Hay una serie de cuestiones de fondo. La primera se conecta directamente con una pregunta: ¿la nueva ultraderecha ha conquistado votantes de izquierda? O, mejor dicho, ¿las clases trabajadoras votan a los ultraderechistas? Se está debatiendo mucho al respecto. Las posiciones entre sociológos y politólogos están en algunos casos en las antípodas. La victoria de Donald Trump de 2016 se ha explicado sobre todo por el apoyo de la clase obrera del Medio Oeste abandonada por los demócratas. Este análisis suele solaparse con el concepto del angry white man que por razones tanto económicas como culturales habría votado mayoritariamente por el tycoon neoyorquino[1]. No cabe duda de que una parte de la clase trabajadora blanca votó por Trump; sin embargo, más que la clase social, han pesado cuestiones como la brecha educativa, el gerrymandering –es decir, la manipulación de las circunscripciones electorales en muchos estados controlados por los republicanos–, la utilización de dosis descomunales de fake news difundidas aún más a través de las nuevas tecnologías –incluida la perfilación de datos de forma ilegal– o el hecho de que la mayoría de los votantes republicanos apoyó a Trump aunque les podía desagradar como candidato.
De forma similar, en Reino Unido, Francia, Italia y España se ha debatido mucho si la ultraderecha ha mordido en el electorado de izquierdas. A menudo, la cuestión se ha mezclado con las posturas de las formaciones de izquierdas hacia el euro y la Unión Europea. «Hace falta una izquierda que reivindique la patria y la nación y que no sea euroyonki», han clamado algunos intelectuales y periodistas. No se puede subestimar esta cuestión, pero tampoco se la debe magnificar. En España, por ejemplo, Vox ha pescado casi solamente entre ex-votantes del Partido Popular (PP) o Ciudadanos, mientras que en Italia la Liga de Matteo Salvini ha conseguido atraer esencialmente a ex-votantes de la Forza Italia de Silvio Berlusconi o del Movimiento 5 Estrellas (M5E), además de a unos cuantos abstencionistas.
El problema es que, por un lado, se suele olvidar que también en las décadas pasadas había sectores no desdeñables de la clase trabajadora que escogían las papeletas de los partidos de derecha.

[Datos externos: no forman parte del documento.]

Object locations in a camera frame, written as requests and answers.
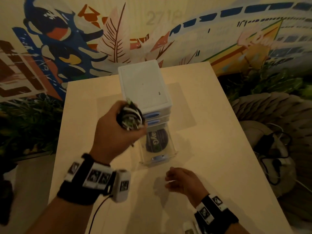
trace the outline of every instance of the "wrist strap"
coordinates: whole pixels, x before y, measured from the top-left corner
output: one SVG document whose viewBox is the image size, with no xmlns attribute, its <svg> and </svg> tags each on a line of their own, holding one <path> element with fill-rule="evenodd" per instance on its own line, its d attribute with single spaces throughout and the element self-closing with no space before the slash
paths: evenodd
<svg viewBox="0 0 312 234">
<path fill-rule="evenodd" d="M 94 204 L 100 194 L 110 195 L 116 172 L 109 165 L 96 163 L 87 153 L 69 168 L 57 196 L 71 203 Z"/>
<path fill-rule="evenodd" d="M 196 207 L 195 218 L 202 233 L 224 234 L 238 218 L 216 195 L 207 195 Z"/>
</svg>

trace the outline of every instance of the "right hand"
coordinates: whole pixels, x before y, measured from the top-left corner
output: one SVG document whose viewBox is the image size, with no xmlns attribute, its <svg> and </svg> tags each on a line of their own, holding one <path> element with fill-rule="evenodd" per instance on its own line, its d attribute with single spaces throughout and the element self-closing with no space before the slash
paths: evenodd
<svg viewBox="0 0 312 234">
<path fill-rule="evenodd" d="M 196 208 L 202 199 L 209 195 L 199 178 L 193 173 L 184 168 L 171 167 L 166 173 L 166 188 L 170 192 L 177 192 L 187 196 L 190 203 Z"/>
</svg>

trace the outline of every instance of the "left hand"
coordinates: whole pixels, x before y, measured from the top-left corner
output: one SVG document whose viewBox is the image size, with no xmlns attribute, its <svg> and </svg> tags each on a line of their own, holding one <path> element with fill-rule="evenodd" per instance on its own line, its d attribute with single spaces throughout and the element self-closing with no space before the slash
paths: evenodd
<svg viewBox="0 0 312 234">
<path fill-rule="evenodd" d="M 146 135 L 147 124 L 139 130 L 127 131 L 117 123 L 116 116 L 126 104 L 126 101 L 117 101 L 99 119 L 96 125 L 93 146 L 89 153 L 95 161 L 110 164 L 115 157 L 123 153 L 139 138 Z"/>
</svg>

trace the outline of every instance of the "table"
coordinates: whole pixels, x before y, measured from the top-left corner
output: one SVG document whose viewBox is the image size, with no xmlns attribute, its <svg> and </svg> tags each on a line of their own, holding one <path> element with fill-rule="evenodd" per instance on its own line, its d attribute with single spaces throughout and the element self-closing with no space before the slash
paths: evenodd
<svg viewBox="0 0 312 234">
<path fill-rule="evenodd" d="M 111 166 L 132 174 L 128 199 L 106 201 L 91 233 L 183 233 L 183 223 L 194 220 L 195 210 L 185 196 L 164 188 L 170 166 L 194 171 L 250 233 L 292 233 L 211 65 L 202 62 L 161 72 L 173 101 L 169 128 L 179 152 L 151 168 L 139 163 L 138 145 L 117 157 Z M 49 202 L 74 157 L 91 149 L 98 118 L 118 99 L 118 75 L 68 83 Z M 90 220 L 102 200 L 96 201 Z"/>
</svg>

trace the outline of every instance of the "drawer handle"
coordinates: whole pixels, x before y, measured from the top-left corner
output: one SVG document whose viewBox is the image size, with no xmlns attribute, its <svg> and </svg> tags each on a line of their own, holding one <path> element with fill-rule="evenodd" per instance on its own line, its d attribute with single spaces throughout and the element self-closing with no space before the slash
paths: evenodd
<svg viewBox="0 0 312 234">
<path fill-rule="evenodd" d="M 153 121 L 148 121 L 147 122 L 147 125 L 154 125 L 154 124 L 156 124 L 156 123 L 158 123 L 158 122 L 160 122 L 160 120 L 153 120 Z"/>
<path fill-rule="evenodd" d="M 151 113 L 144 114 L 143 117 L 145 119 L 149 119 L 149 118 L 157 117 L 159 115 L 160 115 L 160 112 L 151 112 Z"/>
</svg>

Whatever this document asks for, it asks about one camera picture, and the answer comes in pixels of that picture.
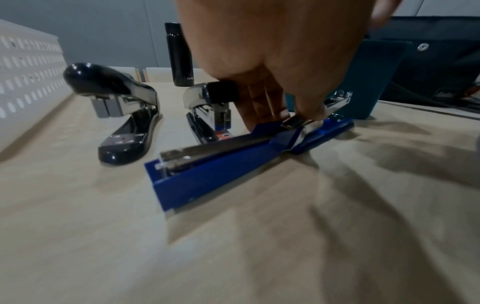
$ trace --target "teal bag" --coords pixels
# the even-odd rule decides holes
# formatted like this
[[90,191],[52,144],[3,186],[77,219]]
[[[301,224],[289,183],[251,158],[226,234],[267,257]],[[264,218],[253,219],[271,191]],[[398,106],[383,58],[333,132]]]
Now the teal bag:
[[[413,46],[407,41],[363,40],[345,79],[337,88],[353,92],[353,97],[348,105],[336,113],[346,118],[368,118],[400,62],[411,51]],[[294,112],[294,96],[285,94],[285,99],[288,110]]]

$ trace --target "stapler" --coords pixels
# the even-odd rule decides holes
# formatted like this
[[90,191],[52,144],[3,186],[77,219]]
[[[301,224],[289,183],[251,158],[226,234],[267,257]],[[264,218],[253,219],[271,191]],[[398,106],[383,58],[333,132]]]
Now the stapler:
[[90,63],[68,66],[63,77],[75,93],[91,98],[98,117],[130,115],[98,147],[100,162],[125,165],[147,153],[155,125],[162,118],[154,88],[114,69]]
[[195,85],[185,92],[187,120],[198,146],[160,153],[145,164],[164,211],[180,208],[236,178],[289,152],[301,154],[353,128],[352,119],[336,115],[352,92],[337,91],[324,101],[328,118],[315,122],[294,115],[285,121],[260,124],[252,133],[228,132],[228,103],[239,99],[235,83]]

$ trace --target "white pegboard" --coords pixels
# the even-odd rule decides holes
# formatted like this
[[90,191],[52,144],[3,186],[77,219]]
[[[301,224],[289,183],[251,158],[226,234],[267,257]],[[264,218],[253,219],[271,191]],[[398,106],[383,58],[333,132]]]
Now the white pegboard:
[[0,20],[0,151],[72,94],[58,37]]

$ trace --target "black cylinder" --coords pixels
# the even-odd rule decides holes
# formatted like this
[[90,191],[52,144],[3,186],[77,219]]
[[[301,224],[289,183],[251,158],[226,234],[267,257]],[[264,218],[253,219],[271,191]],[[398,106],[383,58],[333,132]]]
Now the black cylinder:
[[194,66],[182,27],[179,23],[168,22],[165,23],[165,31],[173,83],[177,87],[191,87],[194,85]]

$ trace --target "wooden desk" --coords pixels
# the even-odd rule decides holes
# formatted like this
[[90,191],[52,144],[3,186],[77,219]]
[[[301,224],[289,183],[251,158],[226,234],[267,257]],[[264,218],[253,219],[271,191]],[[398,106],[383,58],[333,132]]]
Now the wooden desk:
[[153,86],[164,118],[141,161],[98,163],[124,118],[81,97],[1,155],[2,304],[480,301],[479,121],[378,104],[166,216],[143,163],[196,142],[184,90]]

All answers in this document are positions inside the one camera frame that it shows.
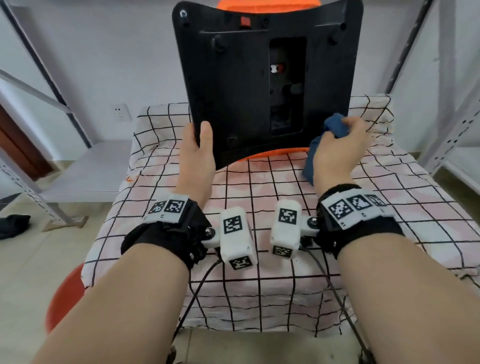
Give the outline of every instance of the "blue cloth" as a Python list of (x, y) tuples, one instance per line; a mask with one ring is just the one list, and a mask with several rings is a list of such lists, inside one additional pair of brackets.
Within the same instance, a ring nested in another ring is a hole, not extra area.
[(320, 143), (320, 139), (324, 132), (332, 132), (335, 135), (335, 138), (343, 138), (344, 136), (348, 135), (348, 126), (342, 123), (342, 119), (344, 116), (342, 114), (333, 114), (324, 122), (324, 130), (322, 133), (313, 139), (310, 142), (310, 150), (307, 154), (307, 160), (305, 161), (305, 167), (303, 168), (303, 176), (306, 178), (308, 182), (313, 186), (313, 156), (317, 151), (318, 145)]

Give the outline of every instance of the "checkered tablecloth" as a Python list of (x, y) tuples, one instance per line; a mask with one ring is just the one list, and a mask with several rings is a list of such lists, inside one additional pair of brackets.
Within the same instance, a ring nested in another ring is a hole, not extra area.
[[(448, 269), (476, 284), (480, 264), (480, 229), (472, 218), (392, 139), (394, 116), (389, 96), (352, 97), (350, 115), (370, 123), (374, 142), (352, 173), (363, 188), (380, 191), (392, 204), (406, 236)], [(153, 195), (169, 191), (179, 173), (181, 129), (190, 122), (186, 103), (148, 107), (137, 119), (125, 181), (98, 233), (82, 271), (86, 287), (120, 257), (125, 234), (140, 223)], [(203, 285), (185, 325), (213, 330), (303, 331), (319, 335), (346, 324), (325, 277), (312, 258), (272, 255), (269, 243), (278, 199), (300, 202), (314, 214), (317, 196), (303, 178), (306, 153), (236, 162), (216, 172), (213, 194), (204, 212), (217, 225), (221, 210), (241, 206), (253, 229), (258, 266), (234, 271), (218, 265)], [(319, 249), (315, 255), (324, 264)], [(209, 267), (213, 253), (191, 272), (185, 307)], [(327, 255), (331, 279), (350, 313), (339, 267)]]

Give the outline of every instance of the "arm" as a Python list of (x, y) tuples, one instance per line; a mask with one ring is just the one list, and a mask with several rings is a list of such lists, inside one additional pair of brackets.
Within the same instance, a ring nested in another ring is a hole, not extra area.
[[(199, 148), (193, 126), (185, 127), (175, 193), (188, 194), (203, 208), (215, 174), (207, 122), (200, 139)], [(50, 333), (33, 363), (164, 363), (188, 277), (170, 251), (134, 245)]]
[[(369, 143), (366, 123), (345, 118), (350, 134), (325, 133), (314, 158), (320, 196), (341, 183)], [(338, 263), (352, 306), (378, 363), (478, 363), (480, 298), (409, 239), (374, 234), (344, 247)]]

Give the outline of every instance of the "red switch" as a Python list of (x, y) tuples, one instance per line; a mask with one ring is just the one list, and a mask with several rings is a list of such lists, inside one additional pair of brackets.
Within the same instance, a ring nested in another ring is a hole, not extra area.
[(248, 16), (242, 16), (240, 18), (240, 28), (248, 28), (248, 29), (252, 28), (252, 24)]

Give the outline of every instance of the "wall outlet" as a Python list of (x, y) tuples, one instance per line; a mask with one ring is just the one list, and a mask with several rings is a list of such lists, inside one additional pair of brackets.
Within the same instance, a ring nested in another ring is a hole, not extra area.
[(112, 105), (113, 115), (117, 121), (132, 121), (132, 117), (125, 103)]

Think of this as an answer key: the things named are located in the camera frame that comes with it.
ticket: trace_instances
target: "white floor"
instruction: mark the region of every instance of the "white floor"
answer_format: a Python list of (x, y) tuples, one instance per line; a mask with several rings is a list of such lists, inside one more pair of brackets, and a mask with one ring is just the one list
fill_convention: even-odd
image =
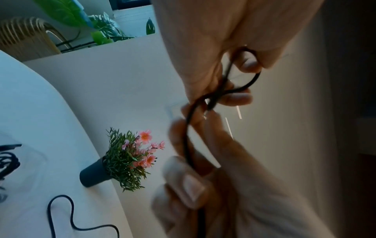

Había obreros que votaban al gaullismo, la Democracia Cristiana y luego Berlusconi o el PP de José María Aznar y o Mariano Rajoy. Por otro lado, no se puede razonar como si la geografía de un país fuese una foto inmutable en la que sigue habiendo ciudades o regiones obreras como hace 30 o 50 años. Esto se debe no solo al evidente proceso de desindustrialización, sino a que en muchos casos los hijos o los nietos de aquellos obreros han podido estudiar y obtener un título universitario. Ya no son clase trabajadora, o por lo menos no trabajan en la línea de producción de una fábrica como sus padres o abuelos: son y, sobre todo, se perciben como clase media, aunque sean trabajadores precarios y en la última década hayan vivido un proceso de empobrecimiento por la Gran Recesión y la aplicación de políticas de austeridad. Este no es un tema baladí.
¿Qué es y qué propone la extrema derecha 2.0?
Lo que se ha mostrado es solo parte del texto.